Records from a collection
--------------------------------

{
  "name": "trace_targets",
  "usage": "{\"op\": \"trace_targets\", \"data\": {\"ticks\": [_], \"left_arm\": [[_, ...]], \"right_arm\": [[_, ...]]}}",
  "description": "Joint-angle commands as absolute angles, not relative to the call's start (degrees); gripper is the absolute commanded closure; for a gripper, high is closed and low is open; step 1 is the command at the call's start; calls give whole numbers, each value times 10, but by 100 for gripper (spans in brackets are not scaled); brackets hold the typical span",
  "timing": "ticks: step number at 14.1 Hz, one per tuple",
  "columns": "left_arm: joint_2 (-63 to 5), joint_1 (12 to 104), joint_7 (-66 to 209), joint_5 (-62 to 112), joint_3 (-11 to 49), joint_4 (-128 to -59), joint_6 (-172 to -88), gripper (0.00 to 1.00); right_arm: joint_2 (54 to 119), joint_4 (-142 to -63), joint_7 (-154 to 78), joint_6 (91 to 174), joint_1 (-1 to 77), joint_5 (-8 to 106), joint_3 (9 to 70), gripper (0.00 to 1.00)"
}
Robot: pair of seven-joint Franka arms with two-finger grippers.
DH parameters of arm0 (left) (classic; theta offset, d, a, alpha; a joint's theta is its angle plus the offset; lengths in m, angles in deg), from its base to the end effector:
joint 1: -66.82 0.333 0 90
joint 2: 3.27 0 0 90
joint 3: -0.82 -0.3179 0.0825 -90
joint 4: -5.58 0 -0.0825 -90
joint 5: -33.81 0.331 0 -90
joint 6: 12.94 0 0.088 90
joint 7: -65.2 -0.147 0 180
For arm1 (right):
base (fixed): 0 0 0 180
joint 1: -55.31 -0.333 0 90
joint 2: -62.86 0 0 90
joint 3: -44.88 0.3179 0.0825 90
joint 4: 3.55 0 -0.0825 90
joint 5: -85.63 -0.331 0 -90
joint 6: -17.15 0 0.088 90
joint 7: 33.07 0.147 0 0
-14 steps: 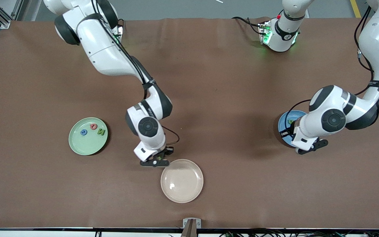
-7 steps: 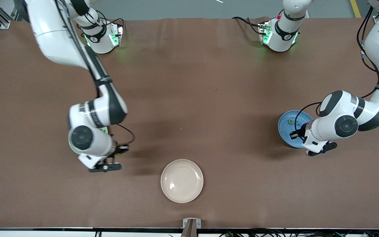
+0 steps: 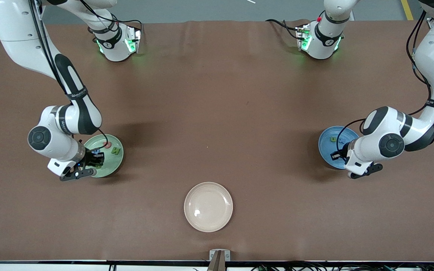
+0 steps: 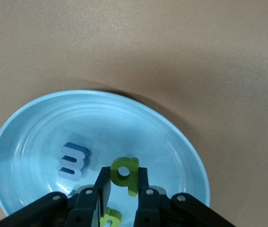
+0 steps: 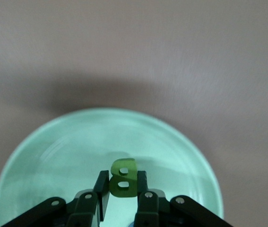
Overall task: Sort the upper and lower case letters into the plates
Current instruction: 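Open both grippers to drop the letters onto their plates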
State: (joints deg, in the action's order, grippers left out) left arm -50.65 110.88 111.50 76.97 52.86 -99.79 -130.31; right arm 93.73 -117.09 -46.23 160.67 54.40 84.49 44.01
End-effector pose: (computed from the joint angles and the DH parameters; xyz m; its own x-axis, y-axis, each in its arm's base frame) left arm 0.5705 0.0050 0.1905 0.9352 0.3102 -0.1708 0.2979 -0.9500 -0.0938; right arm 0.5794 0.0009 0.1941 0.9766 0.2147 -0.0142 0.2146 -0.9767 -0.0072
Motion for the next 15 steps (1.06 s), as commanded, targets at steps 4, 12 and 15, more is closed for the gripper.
{"op": "trace_targets", "data": {"ticks": [4, 12, 15], "left_arm": [[-506, 1106, 1109, 787, 521, -1008, -1318, 87], [-474, 1120, 1102, 765, 546, -1002, -1286, 0], [-474, 1131, 1101, 717, 596, -936, -1192, 0]], "right_arm": [[897, -1225, -470, 1613, 547, 820, 454, 100], [897, -1206, -472, 1606, 548, 821, 452, 0], [884, -1157, -464, 1535, 547, 821, 451, 0]]}}
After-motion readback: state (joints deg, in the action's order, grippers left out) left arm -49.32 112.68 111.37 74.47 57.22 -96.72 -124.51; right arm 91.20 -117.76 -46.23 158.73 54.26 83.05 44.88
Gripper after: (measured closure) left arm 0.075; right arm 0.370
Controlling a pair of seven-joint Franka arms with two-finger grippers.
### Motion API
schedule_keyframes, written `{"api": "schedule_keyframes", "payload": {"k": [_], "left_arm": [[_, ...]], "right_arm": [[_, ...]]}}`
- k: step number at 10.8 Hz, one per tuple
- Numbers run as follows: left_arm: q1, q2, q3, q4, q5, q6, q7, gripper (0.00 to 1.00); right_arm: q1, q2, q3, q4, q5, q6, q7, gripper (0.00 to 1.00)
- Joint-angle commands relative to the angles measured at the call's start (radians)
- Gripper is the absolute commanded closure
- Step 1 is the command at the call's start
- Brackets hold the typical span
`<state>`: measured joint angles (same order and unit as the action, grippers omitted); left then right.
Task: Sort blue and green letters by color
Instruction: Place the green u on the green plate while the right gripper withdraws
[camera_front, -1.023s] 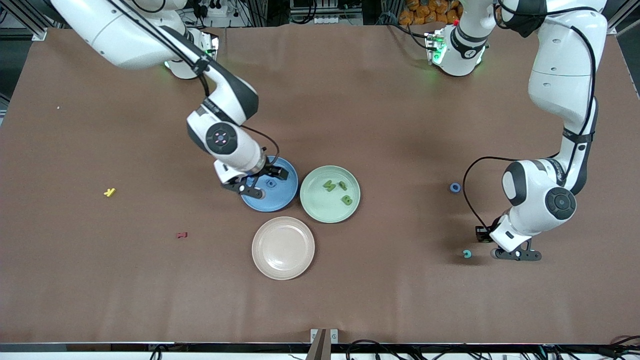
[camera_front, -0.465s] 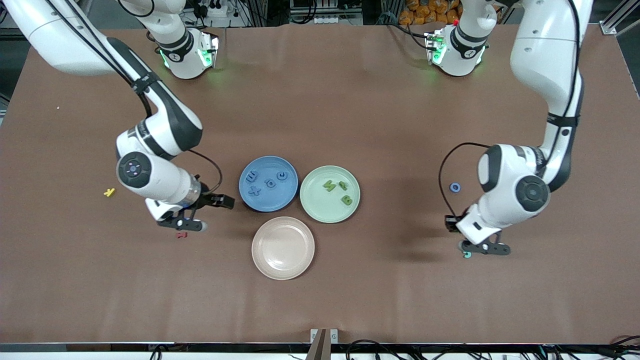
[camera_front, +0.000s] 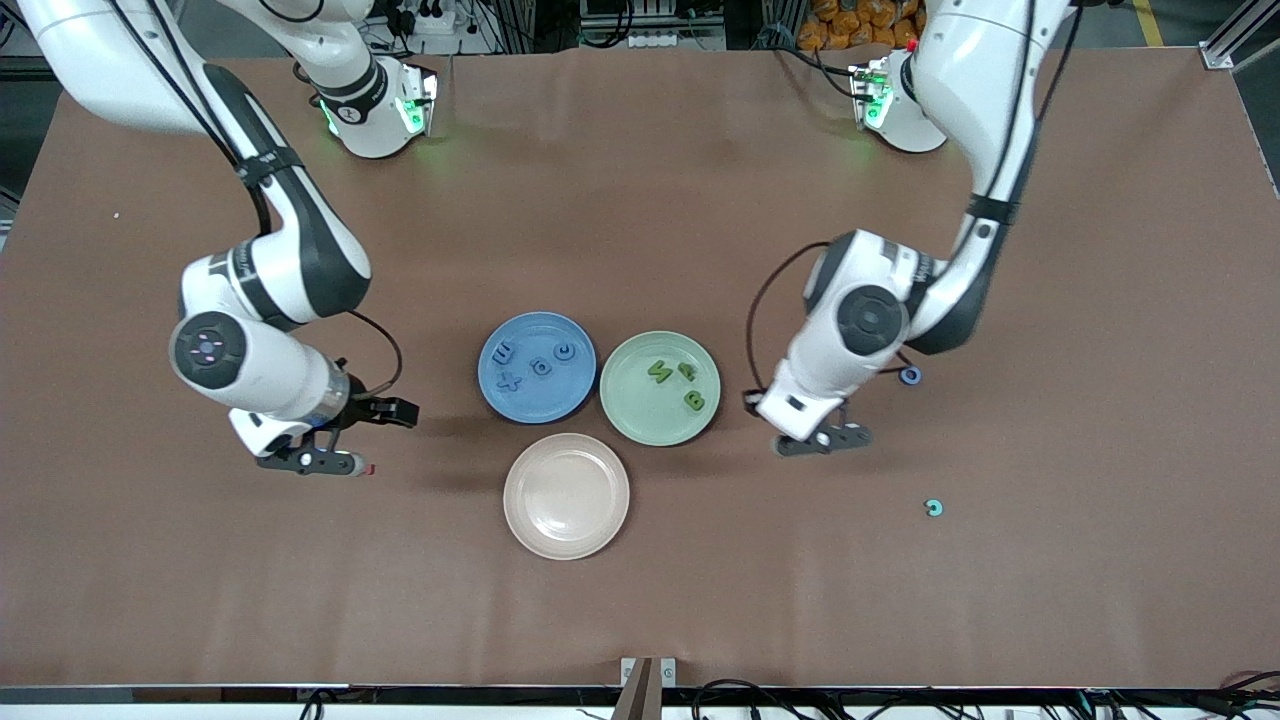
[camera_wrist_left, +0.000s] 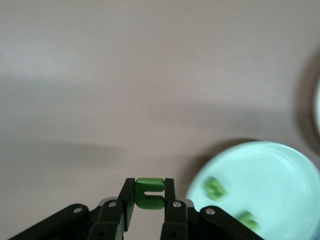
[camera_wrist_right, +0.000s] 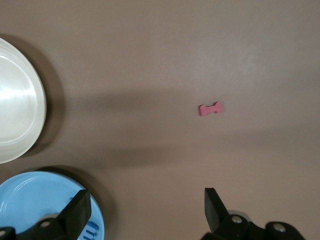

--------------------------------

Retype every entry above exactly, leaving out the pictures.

{
  "name": "trace_targets",
  "usage": "{\"op\": \"trace_targets\", \"data\": {\"ticks\": [_], \"left_arm\": [[_, ...]], \"right_arm\": [[_, ...]]}}",
  "description": "Joint-angle commands as absolute angles, not relative to the call's start (degrees); gripper is the absolute commanded closure; for a gripper, high is closed and low is open; step 1 is the command at the call's start; calls give whole numbers, each value times 10, but by 100 for gripper (spans in brackets are not scaled); brackets hold the typical span",
  "timing": "ticks: step number at 14.1 Hz, one per tuple",
  "columns": "left_arm: joint_2 (-63 to 5), joint_1 (12 to 104), joint_7 (-66 to 209), joint_5 (-62 to 112), joint_3 (-11 to 49), joint_4 (-128 to -59), joint_6 (-172 to -88), gripper (0.00 to 1.00); right_arm: joint_2 (54 to 119), joint_4 (-142 to -63), joint_7 (-154 to 78), joint_6 (91 to 174), joint_1 (-1 to 77), joint_5 (-8 to 106), joint_3 (9 to 70), gripper (0.00 to 1.00)"
}
Robot: pair of seven-joint Franka arms with two-finger grippers.
DH parameters of arm0 (left) (classic; theta offset, d, a, alpha; a joint's theta is its angle plus the offset; lengths in m, angles in deg), from its base to the end effector:
joint 1: -66.82 0.333 0 90
joint 2: 3.27 0 0 90
joint 3: -0.82 -0.3179 0.0825 -90
joint 4: -5.58 0 -0.0825 -90
joint 5: -33.81 0.331 0 -90
joint 6: 12.94 0 0.088 90
joint 7: -65.2 -0.147 0 180
For arm1 (right):
base (fixed): 0 0 0 180
joint 1: -55.31 -0.333 0 90
joint 2: -62.86 0 0 90
joint 3: -44.88 0.3179 0.0825 90
joint 4: 3.55 0 -0.0825 90
joint 5: -85.63 -0.331 0 -90
joint 6: -17.15 0 0.088 90
joint 7: 33.07 0.147 0 0
-14 steps: 
-7 steps: 
+0 steps: 
+0 steps: 
+0 steps: 
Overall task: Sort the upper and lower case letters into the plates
Current instruction: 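Open both grippers to drop the letters onto their plates
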State: (joints deg, in the action's order, grippers left out) left arm -50.65 110.88 111.50 76.97 52.86 -99.79 -130.31; right arm 93.73 -117.09 -46.23 160.67 54.40 84.49 44.01
End-effector pose: (computed from the joint angles and the DH parameters; xyz m; its own x-axis, y-axis, each in its arm's base frame) left arm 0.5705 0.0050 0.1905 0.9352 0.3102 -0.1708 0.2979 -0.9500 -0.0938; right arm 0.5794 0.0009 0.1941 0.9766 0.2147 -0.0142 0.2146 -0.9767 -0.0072
Motion for the next 15 steps (1.06 s), as commanded, targets at steps 4, 12 and 15, more is closed for the gripper.
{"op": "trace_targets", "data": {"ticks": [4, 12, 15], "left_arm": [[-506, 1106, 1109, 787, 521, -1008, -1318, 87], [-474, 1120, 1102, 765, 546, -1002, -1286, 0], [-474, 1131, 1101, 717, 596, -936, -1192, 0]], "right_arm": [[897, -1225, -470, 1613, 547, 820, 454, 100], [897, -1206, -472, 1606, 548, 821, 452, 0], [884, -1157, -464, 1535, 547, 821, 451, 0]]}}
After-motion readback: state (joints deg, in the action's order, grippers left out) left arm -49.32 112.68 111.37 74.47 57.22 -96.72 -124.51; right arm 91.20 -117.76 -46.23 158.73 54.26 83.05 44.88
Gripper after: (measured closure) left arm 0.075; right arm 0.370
Controlling a pair of seven-joint Franka arms with two-finger grippers.
### Motion API
schedule_keyframes, written `{"api": "schedule_keyframes", "payload": {"k": [_], "left_arm": [[_, ...]], "right_arm": [[_, ...]]}}`
- k: step number at 10.8 Hz, one per tuple
- Numbers run as follows: left_arm: q1, q2, q3, q4, q5, q6, q7, gripper (0.00 to 1.00); right_arm: q1, q2, q3, q4, q5, q6, q7, gripper (0.00 to 1.00)
- Joint-angle commands relative to the angles measured at the call's start (radians)
- Gripper is the absolute commanded closure
- Step 1 is the command at the call's start
- Brackets hold the typical span
`<state>`: measured joint angles (same order and unit as the action, grippers omitted); left then right.
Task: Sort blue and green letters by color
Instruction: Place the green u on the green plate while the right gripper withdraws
[camera_front, -1.023s] 
[camera_front, -0.465s] 
[camera_front, +0.000s] 
[camera_wrist_left, +0.000s] 
[camera_wrist_right, +0.000s] 

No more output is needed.